Since Sloan are such an institution in Canada, I was curious how they must have felt at the only-partly-full Union Stage on a rainy weekday in Washington. But the enthusiasm of the audience partly compensated for the crowd size. Pentland’s “Losing California” from
Between the Bridges — with its sly Joy Division reference — was a highlight, as was Murphy’s structurally ambitious “The Marquee and the Moon” from the same album, but the crowd might have responded best to the raunch and humor of
Navy Blues’ “Money City Maniacs” (which I vividly recall, but I don’t see on the setlist, oddly.) As the band loosened up, Sloan invited up an 18-year old from the audience who did the rhythm guitar on
Twice Removed’s earnest “Coax Me”, and then Murphy asked his own 15-year-old son to take over the drum kit on 1992’s “Underwhelmed,” the apotheosis of the band’s short-lived shoegaze era, and one of the
smartest songs ever about grammar pedantry. (Also one of the best songs ever about the misuse of the English language, along with Billy Bragg’s hilarious take on the Left Banke’s “Walk Away, Renee” — "I said, "I'm the most illegible bachelor in town." And she said, "Yeah. That's why I can never understand any of those silly letters you send me.”) Man, I love “Underwhelmed” and so does Sloan’s audience. After over three decades, it’s still the highest-charting single Sloan ever had in America, although they had far bigger songs in Canada over the subsequent decade.

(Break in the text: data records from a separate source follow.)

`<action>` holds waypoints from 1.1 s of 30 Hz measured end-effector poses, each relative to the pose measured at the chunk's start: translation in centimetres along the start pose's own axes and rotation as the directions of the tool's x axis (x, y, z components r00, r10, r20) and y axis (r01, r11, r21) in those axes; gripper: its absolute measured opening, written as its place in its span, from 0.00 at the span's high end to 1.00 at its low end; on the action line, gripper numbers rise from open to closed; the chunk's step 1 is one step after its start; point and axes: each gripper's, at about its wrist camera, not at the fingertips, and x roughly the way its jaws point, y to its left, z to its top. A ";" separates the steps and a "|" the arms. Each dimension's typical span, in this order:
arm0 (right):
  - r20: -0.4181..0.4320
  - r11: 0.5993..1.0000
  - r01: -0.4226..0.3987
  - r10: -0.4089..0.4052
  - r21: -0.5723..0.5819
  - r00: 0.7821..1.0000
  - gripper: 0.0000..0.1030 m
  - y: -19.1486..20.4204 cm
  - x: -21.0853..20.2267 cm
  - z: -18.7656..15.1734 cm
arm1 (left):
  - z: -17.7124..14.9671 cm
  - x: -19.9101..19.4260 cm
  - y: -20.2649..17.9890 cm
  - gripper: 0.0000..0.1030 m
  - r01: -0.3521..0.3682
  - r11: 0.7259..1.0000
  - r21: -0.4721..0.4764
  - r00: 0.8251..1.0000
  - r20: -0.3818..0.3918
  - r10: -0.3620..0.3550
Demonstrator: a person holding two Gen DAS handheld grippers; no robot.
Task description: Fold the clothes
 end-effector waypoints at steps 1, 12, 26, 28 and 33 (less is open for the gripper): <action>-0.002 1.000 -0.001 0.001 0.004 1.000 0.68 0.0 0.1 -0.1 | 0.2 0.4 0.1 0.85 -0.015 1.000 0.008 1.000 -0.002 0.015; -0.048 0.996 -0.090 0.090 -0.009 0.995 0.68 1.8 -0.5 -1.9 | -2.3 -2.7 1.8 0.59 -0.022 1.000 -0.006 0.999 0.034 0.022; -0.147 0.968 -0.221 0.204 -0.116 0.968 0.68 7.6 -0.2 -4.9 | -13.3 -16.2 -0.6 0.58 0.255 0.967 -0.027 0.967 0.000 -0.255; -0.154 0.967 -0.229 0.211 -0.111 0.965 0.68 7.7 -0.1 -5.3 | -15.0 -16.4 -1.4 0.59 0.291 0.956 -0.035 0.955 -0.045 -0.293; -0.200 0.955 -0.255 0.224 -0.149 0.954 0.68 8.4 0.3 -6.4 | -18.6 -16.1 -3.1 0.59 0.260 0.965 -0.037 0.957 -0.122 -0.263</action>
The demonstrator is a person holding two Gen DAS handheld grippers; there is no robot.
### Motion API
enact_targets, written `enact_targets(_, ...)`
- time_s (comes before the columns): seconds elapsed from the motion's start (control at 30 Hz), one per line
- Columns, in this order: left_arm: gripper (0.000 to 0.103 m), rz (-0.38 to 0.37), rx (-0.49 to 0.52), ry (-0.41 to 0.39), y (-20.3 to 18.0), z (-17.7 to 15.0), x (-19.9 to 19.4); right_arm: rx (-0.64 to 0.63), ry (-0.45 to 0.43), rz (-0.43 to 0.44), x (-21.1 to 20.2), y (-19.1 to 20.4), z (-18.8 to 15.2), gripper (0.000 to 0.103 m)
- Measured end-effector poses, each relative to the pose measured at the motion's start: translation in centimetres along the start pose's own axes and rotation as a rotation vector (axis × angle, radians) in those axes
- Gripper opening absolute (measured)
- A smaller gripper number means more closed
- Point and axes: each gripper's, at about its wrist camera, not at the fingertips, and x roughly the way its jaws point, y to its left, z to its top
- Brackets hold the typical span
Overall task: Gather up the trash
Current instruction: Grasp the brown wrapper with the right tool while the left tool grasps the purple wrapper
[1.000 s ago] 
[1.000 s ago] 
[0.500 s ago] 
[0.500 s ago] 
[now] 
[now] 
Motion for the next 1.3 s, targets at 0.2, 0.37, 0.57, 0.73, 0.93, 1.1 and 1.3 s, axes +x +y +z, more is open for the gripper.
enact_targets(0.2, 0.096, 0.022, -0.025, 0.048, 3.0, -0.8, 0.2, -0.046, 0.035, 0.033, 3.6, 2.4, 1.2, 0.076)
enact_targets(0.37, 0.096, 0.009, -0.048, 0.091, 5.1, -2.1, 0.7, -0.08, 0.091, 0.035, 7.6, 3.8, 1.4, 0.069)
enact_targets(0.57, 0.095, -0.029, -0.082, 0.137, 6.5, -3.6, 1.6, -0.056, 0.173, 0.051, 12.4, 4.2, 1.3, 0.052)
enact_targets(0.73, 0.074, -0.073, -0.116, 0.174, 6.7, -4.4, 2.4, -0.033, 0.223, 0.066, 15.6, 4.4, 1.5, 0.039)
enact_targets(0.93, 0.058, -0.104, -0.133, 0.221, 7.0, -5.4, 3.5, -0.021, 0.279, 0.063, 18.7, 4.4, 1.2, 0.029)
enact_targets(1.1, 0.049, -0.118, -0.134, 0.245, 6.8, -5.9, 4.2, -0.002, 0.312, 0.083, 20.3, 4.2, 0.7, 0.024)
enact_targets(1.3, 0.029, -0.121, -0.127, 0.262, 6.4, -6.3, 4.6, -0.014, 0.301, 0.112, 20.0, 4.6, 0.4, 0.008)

I came out of the Union Stage show after well over two hours, blessedly not at the volume of their tours in the late 1990s, but gratified that I’d given the band another chance after almost a quarter-century. Of course, I found out that I’d gotten a parking ticket, which diminished my enjoyment of the evening but I can’t hold that against the band. (This is one of the many reasons why I almost never drive to shows.)
Edited 1 time(s). Last edit at 07/10/2023 01:58PM by zwirnm.